「社会が止まってしまえば、生きるための仕事も脅かされていきます。それが分かった今、経済が右肩上がりに上がっていくことだけが幸せなのか、という疑問も出てくるでしょう。働き方改革という流れに加えて、今回のことでリモートワークが進みましたから、今後は地方に住んでリモートで仕事をして、人生を楽しもうとする人が増えていくのではないでしょうか」
サッカー界に対する複雑な思い
一方で、サッカー界に対しては複雑な思いを抱かざるを得ないという。
「私はJリーグのOBですから、サッカー界には貢献したいですし、絶対につぶしてはいけないと思うのですが、今はそこに力を割くことは難しい。しかもコロナは日本だけの問題ではありません。
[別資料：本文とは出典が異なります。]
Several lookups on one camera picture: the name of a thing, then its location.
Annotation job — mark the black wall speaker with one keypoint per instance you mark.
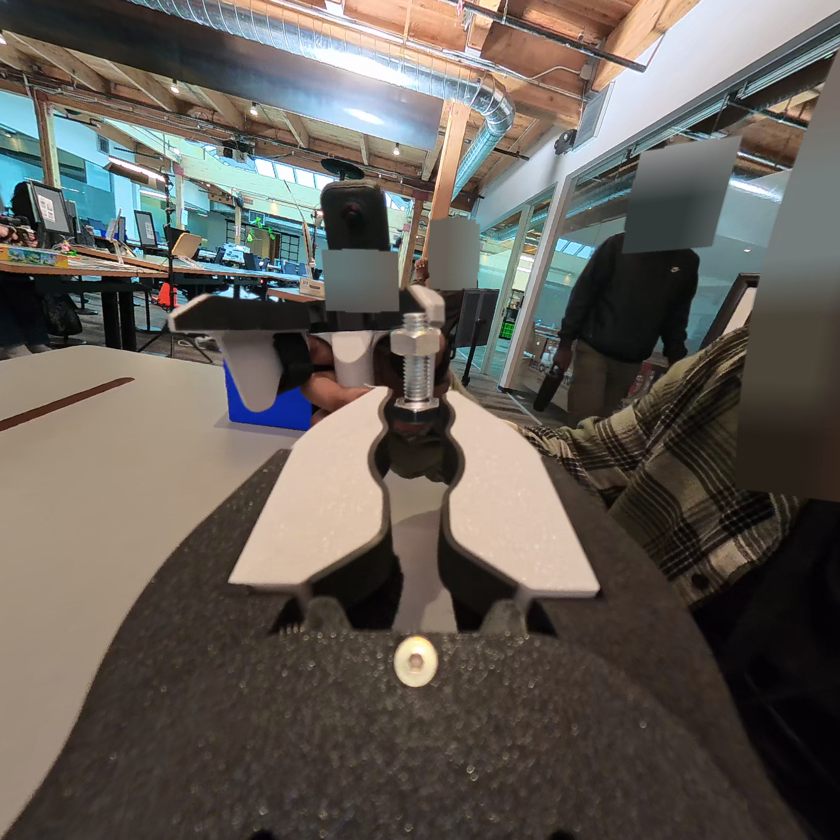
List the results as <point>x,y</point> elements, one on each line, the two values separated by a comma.
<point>565,141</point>

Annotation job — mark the silver ventilation duct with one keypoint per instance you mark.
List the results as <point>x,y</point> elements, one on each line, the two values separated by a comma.
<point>394,59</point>

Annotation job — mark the person's right hand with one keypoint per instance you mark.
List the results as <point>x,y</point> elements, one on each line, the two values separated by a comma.
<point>328,397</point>

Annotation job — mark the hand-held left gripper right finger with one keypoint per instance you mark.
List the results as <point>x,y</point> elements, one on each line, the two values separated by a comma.
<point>518,518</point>

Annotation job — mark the silver hex bolt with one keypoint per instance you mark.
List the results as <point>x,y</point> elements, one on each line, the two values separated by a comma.
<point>418,380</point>

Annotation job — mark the black monitor on stand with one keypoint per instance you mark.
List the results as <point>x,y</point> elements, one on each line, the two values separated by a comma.
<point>476,318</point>

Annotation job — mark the black bottle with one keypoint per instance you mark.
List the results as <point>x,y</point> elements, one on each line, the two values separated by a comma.
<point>550,387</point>

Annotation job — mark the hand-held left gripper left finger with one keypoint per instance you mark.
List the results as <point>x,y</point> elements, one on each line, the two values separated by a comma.
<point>315,512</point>

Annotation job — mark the person's black undershirt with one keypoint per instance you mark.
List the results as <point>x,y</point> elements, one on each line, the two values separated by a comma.
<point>774,656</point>

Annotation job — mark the colourful toy box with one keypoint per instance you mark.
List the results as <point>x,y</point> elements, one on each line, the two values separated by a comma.
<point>33,256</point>

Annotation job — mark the wooden board on tripod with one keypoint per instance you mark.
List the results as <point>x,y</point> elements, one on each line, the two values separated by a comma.
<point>184,246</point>

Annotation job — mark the person's plaid shirt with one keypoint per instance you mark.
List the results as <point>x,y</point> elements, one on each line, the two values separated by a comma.
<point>709,538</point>

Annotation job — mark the dark framed board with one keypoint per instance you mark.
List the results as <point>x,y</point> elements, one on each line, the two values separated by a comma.
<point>738,315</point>

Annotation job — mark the desk monitor showing document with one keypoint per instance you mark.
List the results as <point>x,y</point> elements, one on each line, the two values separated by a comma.
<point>51,208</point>
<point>145,228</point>

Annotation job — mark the blue divided plastic bin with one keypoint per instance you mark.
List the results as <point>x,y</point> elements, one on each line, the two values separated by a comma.
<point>269,413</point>

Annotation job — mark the studio light panel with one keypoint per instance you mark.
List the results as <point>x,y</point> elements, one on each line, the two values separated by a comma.
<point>134,169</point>

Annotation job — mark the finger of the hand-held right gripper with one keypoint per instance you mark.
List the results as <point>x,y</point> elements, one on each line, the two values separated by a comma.
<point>190,313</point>
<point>430,302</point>

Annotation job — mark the orange traffic cone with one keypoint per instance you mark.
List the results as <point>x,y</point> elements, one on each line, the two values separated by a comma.
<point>167,295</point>

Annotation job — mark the labelled cardboard box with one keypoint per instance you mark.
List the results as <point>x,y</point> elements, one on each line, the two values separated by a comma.
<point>312,287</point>

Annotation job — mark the silver hex nut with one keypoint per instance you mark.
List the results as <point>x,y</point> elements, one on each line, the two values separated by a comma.
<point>413,342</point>

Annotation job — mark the wooden support post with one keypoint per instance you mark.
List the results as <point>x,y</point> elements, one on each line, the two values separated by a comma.
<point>453,164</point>

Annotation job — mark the long wooden desk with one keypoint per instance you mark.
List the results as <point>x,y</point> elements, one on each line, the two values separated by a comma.
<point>98,270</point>

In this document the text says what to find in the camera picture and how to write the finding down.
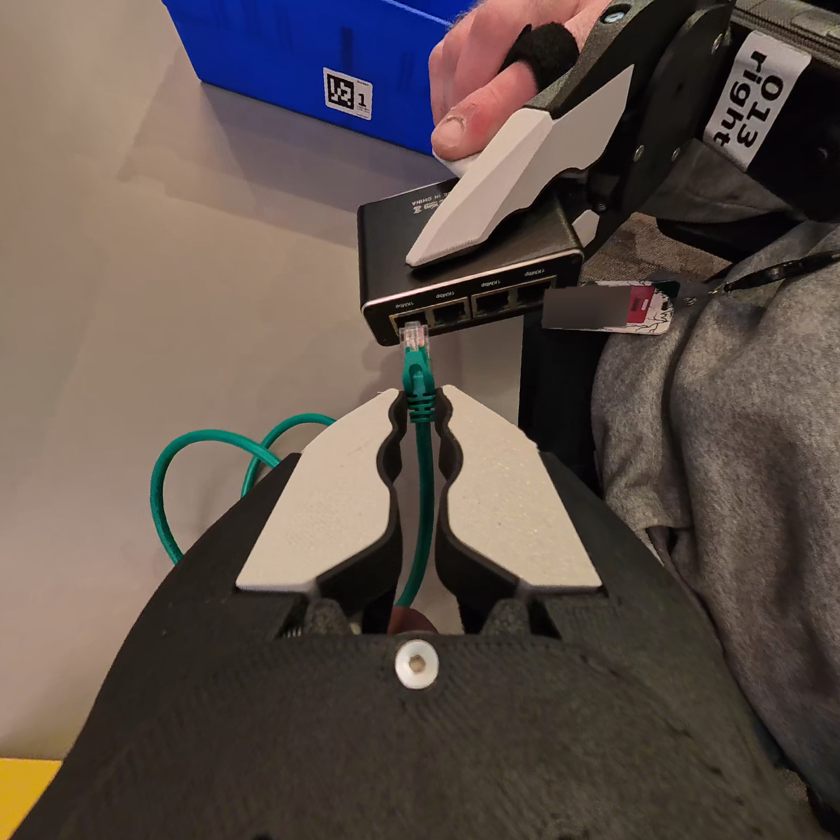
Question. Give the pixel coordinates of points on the id badge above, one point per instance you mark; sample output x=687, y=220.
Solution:
x=656, y=308

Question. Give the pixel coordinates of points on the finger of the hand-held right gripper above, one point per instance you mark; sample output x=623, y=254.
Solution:
x=586, y=226
x=499, y=177

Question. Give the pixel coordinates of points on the person's left hand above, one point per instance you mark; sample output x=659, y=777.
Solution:
x=413, y=620

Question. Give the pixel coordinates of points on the blue plastic bin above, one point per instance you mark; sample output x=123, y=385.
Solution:
x=262, y=52

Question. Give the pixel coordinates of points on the black ethernet switch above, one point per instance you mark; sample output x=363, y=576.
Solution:
x=394, y=243

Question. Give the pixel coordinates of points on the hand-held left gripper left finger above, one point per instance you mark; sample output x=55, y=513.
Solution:
x=315, y=525

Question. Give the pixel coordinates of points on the person's right hand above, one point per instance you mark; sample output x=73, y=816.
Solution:
x=472, y=85

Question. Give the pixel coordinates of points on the yellow plastic bin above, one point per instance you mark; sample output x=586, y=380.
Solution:
x=26, y=800

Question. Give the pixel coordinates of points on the person's grey sweatshirt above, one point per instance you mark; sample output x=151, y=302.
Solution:
x=722, y=459

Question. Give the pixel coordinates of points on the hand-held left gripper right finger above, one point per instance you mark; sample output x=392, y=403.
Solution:
x=518, y=525

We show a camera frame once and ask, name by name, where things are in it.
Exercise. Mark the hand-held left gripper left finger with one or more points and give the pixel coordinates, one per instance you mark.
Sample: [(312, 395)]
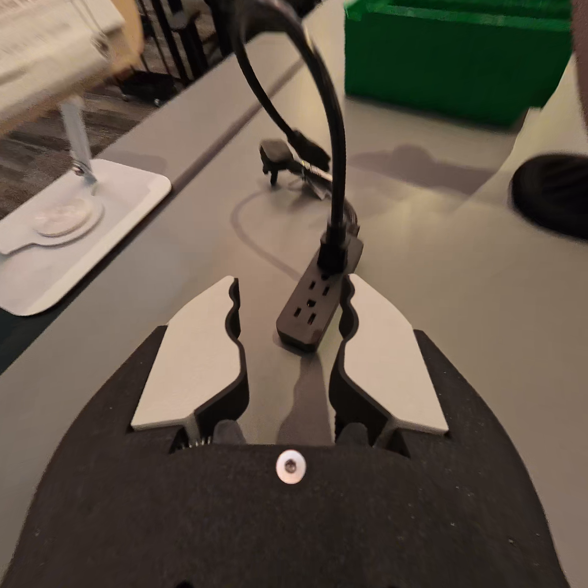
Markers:
[(193, 367)]

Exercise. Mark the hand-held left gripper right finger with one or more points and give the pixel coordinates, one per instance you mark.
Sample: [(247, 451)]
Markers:
[(395, 367)]

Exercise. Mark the black power strip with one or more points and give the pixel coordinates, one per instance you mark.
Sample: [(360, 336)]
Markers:
[(298, 328)]

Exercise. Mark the green plastic crate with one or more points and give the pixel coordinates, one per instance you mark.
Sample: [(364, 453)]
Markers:
[(436, 59)]

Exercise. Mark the white rounded plastic plate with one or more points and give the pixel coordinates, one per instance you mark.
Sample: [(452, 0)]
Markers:
[(128, 193)]

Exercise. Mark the black rounded object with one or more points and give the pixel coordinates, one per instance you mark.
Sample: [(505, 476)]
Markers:
[(551, 193)]

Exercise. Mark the black metal rack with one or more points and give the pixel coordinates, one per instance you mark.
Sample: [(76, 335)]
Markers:
[(183, 36)]

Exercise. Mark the printed instruction poster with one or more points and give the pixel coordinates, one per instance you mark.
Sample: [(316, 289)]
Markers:
[(46, 46)]

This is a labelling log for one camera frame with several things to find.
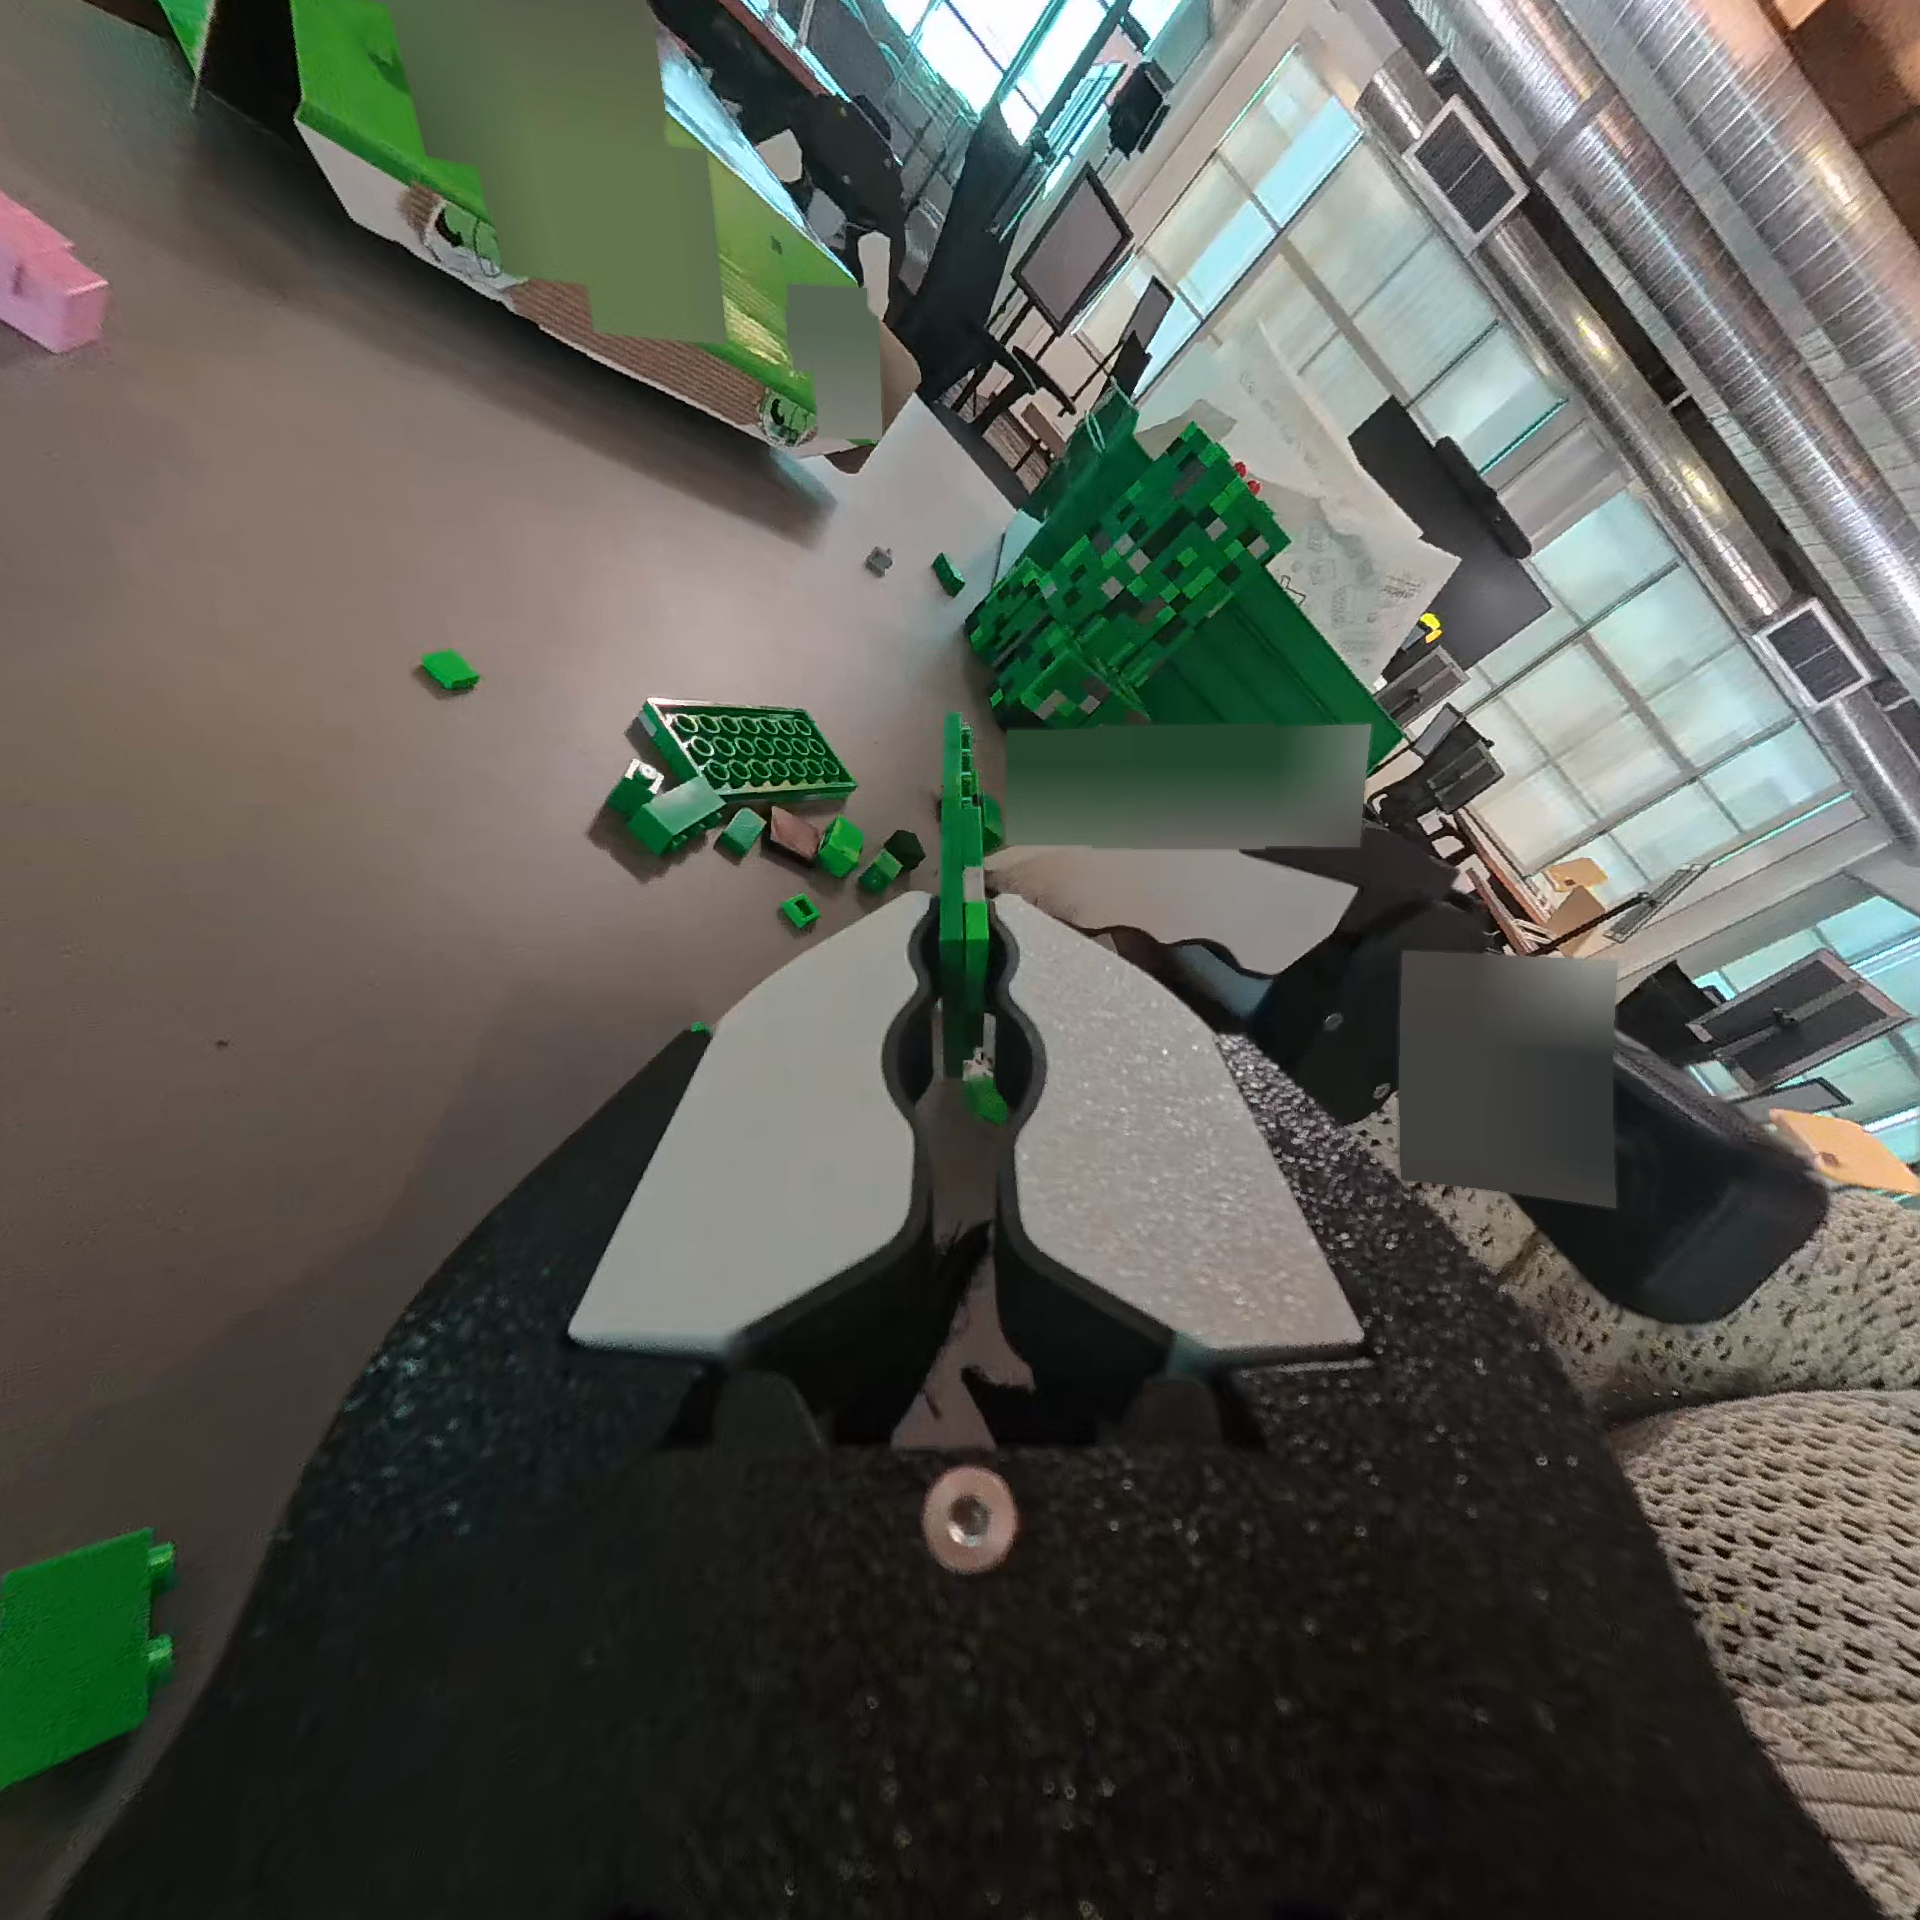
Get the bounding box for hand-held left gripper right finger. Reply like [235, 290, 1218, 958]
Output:
[989, 892, 1373, 1371]

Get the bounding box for pink lego pig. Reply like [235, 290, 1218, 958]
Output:
[0, 194, 112, 353]

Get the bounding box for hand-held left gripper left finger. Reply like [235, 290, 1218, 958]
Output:
[569, 888, 942, 1352]

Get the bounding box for green plastic bin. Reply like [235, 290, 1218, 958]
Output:
[1034, 392, 1408, 759]

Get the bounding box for large bare green lego plate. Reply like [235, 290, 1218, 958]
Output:
[636, 695, 856, 802]

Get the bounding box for large black display panel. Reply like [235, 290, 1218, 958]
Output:
[1350, 397, 1557, 649]

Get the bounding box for green lego wall panel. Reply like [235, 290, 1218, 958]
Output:
[0, 1529, 176, 1790]

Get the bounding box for small green lego pieces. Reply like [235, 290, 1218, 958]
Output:
[419, 548, 971, 940]

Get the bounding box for green tiled lego plate assembly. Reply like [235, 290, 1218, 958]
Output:
[937, 713, 1010, 1128]

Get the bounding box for white drawing sheet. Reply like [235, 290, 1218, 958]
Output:
[1198, 325, 1463, 684]

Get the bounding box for silver ventilation duct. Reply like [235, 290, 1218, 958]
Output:
[1395, 0, 1920, 708]

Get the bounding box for person's right forearm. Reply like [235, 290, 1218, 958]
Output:
[1411, 1171, 1920, 1421]

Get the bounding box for person's cream knit sweater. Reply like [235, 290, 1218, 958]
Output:
[1608, 1388, 1920, 1920]

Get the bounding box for green lego box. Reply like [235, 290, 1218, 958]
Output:
[157, 0, 922, 452]

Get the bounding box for built green creeper lego model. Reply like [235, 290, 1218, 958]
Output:
[968, 426, 1293, 737]
世界では工場の操業がストップしたことで空気が綺麗になっているところがあると聞きます。そういうことを見聞きすると、やはり地球には自浄作用があるのだなとあらためて感じます。経済を膨らませば膨らますほど問題が出てくるという摂理が見えた中では、やはり、いろいろと考えさせられます。ただ、地球を汚さない方向に進むよう、持続可能な取り組みができるのが日本だという思いもあります」
今、鈴木氏が喫緊の課題だと強調するのは、安心・安全な社会を回復していくことだ。
「プロスポーツやエンタテインメントの興行が成り立つのは、それを応援してくれる皆さんの生活基盤がしっかりしていることが前提です。議論の先に何があるかを設定してから議論をし、まずは各地域の経済活動、社会活動を正常に戻すべきです」
アスリートが第一に望むのも社会の安定回復なのだ。